Extended Data Fig. 2: TRAP1 deficiency enhances immunosuppressive capacity of TAMs.
From: Cancer suppresses mitochondrial chaperone activity in macrophages to drive immune evasion
(a) Expression of CD206 and CD301 by BMDMs co-cultured with either YUMM1.7 (top), B16-F10 (middle), or LLC (bottom) tumor cells for 72 h (n = 4).

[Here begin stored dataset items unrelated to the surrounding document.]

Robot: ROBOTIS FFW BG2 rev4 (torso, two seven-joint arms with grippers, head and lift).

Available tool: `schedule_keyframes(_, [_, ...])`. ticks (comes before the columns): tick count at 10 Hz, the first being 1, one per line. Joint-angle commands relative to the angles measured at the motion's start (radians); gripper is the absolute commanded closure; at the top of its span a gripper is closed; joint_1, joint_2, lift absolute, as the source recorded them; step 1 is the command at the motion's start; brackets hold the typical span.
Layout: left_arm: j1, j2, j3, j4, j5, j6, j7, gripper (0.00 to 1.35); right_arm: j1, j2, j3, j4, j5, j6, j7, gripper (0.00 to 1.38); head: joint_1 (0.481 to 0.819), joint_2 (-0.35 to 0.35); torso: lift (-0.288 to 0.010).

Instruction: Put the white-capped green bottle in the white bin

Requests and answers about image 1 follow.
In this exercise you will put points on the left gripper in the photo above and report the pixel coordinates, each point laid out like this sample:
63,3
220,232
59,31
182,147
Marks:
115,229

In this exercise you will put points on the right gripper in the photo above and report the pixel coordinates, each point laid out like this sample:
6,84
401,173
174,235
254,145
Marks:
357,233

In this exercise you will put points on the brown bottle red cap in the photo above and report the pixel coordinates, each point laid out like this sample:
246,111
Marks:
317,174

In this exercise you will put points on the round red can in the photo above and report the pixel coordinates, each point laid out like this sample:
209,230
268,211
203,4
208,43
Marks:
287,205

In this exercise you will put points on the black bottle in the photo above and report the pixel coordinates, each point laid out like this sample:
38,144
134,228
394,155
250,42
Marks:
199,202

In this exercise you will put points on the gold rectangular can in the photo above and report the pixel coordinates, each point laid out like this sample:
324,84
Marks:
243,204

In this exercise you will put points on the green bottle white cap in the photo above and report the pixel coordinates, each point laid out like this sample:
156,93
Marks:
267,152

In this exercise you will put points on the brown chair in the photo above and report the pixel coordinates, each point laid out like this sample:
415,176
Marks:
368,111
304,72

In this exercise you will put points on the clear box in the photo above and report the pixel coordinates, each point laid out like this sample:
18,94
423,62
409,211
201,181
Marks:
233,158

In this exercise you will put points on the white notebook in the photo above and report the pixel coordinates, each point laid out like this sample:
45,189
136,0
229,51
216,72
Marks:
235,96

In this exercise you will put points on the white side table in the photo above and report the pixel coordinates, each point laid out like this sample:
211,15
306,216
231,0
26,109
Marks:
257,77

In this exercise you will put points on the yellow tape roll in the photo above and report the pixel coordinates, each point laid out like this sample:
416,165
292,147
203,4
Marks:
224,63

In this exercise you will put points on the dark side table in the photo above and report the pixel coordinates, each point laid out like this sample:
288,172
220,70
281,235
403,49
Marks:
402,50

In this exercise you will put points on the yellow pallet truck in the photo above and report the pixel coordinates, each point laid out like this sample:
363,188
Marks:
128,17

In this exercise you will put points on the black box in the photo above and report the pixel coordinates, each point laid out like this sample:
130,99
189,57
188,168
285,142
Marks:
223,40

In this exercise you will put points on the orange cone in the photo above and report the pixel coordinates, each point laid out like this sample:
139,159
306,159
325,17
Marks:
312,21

Data are representative of three independent experiments. (b) Expression of indicated genes in Trap1+/+ or Trap1−/− BMDMs treated with YUMM1.7 TCM for 24 h, assessed by RNA-seq (n = 3 in Trap1+/+ group; n = 4 in Trap1−/− group). (c) Expression of pro-inflammatory genes in TRAP1 wild-type or knockout BMDMs treated with YUMM1.7 TCM for 24 h, assessed by RT-qPCR analysis (n = 4, normalized to TCM-treated wild-type macrophages). (d) TRAP1 wild-type or null BMDMs were transduced with either retrovirus overexpressing a control reporter gene (EV) or a reporter gene plus the Trap1 sequence (Trap1O/E), and co-cultured with B16-F10 cells for 72 h. Expression of CD206 and CD301 was determined by flow cytometry analysis (n = 3). (e, f) Representative histogram (left) and quantitative plots (right) of CD206 (e) and ARG1 (f) in TRAP1 wild-type and knockout BMDMs transduced with EV or Trap1O/E, treated with YUMM1.7 TCM for 24 h (n = 3). Data are representative of two independent experiments. All data are mean ± s.e.m. and were analyzed using a two-tailed, unpaired Student’s t-test (c) or a one-way ANOVA with Sidak’s multiple comparison test (a, d-f).